Bölge Adliye Mahkemesince, tarafların dosyaya yansıyan sosyal ve ekonomik durumları, paranın satın alma gücü, müşterek çocuğun ihtiyaç ve giderleri, hakkaniyet ilkesi dikkate alınarak nafakaya karar verilmesinin yerinde olduğu ancak mahkemece belirlenen nafaka artış miktarının fazla olduğu kanaatine varıldığından davacının istinaf talebinin reddine, davalının istinaf talebinin miktara yönelik kabulüne, ilk derece mahkemesi kararının tümüyle kaldırılmasına, davanın kısmen kabulüne, müşterek çocuk için belirlenen aylık 1.000,00 TL nafakanın dava tarihinden geçerli olmak üzere aylık 750,00 TL artırılarak 1.750,00 TL’ye yükseltilmesine, fazlaya ilişkin talebin reddine, nafakanın her yıl ÜFE oranında artırılmasına karar verilmiş, hüküm taraflarca temyiz edilmiştir.

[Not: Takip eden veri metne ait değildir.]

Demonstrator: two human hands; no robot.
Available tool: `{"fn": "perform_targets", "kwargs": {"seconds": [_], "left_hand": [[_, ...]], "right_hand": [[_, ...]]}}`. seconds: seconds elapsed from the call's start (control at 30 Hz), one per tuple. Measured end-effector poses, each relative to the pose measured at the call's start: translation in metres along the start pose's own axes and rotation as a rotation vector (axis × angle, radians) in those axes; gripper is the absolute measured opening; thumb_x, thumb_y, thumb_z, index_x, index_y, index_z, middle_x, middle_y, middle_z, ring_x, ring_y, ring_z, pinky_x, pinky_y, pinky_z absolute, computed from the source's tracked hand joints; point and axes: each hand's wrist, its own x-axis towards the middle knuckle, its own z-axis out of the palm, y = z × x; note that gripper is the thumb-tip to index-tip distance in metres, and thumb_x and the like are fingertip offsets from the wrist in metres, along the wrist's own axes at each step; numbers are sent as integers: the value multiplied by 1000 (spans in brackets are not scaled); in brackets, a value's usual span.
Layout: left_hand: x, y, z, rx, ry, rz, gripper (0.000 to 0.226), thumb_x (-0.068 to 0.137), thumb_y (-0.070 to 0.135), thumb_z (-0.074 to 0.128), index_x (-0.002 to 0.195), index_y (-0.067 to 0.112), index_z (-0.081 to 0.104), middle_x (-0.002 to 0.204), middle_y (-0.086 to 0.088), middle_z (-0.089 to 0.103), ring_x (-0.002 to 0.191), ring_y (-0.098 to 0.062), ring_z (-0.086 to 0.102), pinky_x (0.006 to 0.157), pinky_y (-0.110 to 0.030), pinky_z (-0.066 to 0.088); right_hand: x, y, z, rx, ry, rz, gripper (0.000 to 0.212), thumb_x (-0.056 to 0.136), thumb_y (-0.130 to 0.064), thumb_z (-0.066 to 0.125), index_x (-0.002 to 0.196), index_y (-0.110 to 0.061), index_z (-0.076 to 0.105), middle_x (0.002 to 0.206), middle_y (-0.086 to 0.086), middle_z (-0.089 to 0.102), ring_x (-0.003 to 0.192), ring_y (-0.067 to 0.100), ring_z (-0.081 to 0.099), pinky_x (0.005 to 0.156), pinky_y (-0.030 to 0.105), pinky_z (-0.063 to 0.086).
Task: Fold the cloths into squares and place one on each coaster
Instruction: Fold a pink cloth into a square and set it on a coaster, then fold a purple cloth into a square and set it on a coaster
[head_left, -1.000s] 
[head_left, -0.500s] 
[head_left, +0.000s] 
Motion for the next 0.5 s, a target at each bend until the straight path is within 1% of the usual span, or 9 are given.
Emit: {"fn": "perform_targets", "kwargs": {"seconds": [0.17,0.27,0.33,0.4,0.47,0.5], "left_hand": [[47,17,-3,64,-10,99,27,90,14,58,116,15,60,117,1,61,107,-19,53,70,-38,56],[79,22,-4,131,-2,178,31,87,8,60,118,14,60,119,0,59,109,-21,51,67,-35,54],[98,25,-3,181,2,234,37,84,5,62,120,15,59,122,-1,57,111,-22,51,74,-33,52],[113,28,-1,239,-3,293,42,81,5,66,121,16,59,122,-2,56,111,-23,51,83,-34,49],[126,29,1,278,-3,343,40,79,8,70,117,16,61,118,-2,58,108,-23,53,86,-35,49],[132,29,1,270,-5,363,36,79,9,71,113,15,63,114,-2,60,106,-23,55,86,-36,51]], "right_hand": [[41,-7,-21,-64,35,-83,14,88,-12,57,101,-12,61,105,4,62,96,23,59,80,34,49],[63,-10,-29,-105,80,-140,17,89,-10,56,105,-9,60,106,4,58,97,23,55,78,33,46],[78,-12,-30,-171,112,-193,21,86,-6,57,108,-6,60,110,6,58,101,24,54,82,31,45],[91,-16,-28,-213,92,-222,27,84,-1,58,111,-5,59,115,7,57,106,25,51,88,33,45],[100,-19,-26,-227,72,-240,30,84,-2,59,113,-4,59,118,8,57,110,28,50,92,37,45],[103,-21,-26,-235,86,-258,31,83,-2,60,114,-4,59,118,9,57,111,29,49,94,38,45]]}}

1- Davalının temyiz itirazlarının incelenmesinde;

6763 sayılı yasa ile 6100 sayılı HMK’na eklenen geçici 1. madde uyarınca, aynı Kanunun 362. maddesinde öngörülen kesinlik sınırı 01.01.2019 tarihinden itibaren 58.800,00 TL’ye çıkartılmıştır.

İstinaf incelemesi sonucunda verilen hüküm, karar tarihi itibariyle kesin niteliktedir. HMK’nın 366. maddesi atfıyla aynı Kanunun 352. maddesi uyarınca, kesin olan kararlar hakkında Yargıtay tarafından temyiz isteminin reddine karar verilebilir. Açıklanan nedenlerle davalının temyiz isteminin reddine karar vermek gerekmiştir.

2- Davacının temyiz itirazlarına gelince;

Uyuşmazlık, iştirak nafakasının arttırılmasına ilişkindir.

Türk Medeni Kanunu’nun 327/1.maddesinde; Çocuğun bakımı, eğitimi ve korunması için gerekli giderlerin anne ve baba tarafından karşılanacağı hükme bağlanmıştır. Aynı yasanın 328/1. maddesi hükmü gereğince; ana ve babanın bakım borcu, çocuğun ergin olmasına kadar devam eder. Küçüğe fiilen bakan ana veya baba, diğerine karşı çocuk adına nafaka davası açabilir. (TMK. nun 329/1. maddesi)

Nafaka miktarı, çocuğun ihtiyaçları ile ana ve babanın hayat koşulları ve ödeme güçleri dikkate alınarak belirlenir. Nafaka miktarının belirlenmesinde çocuğun gelirleri de gözönünde bulundurulur. (TMK. nun 330/1. maddesi)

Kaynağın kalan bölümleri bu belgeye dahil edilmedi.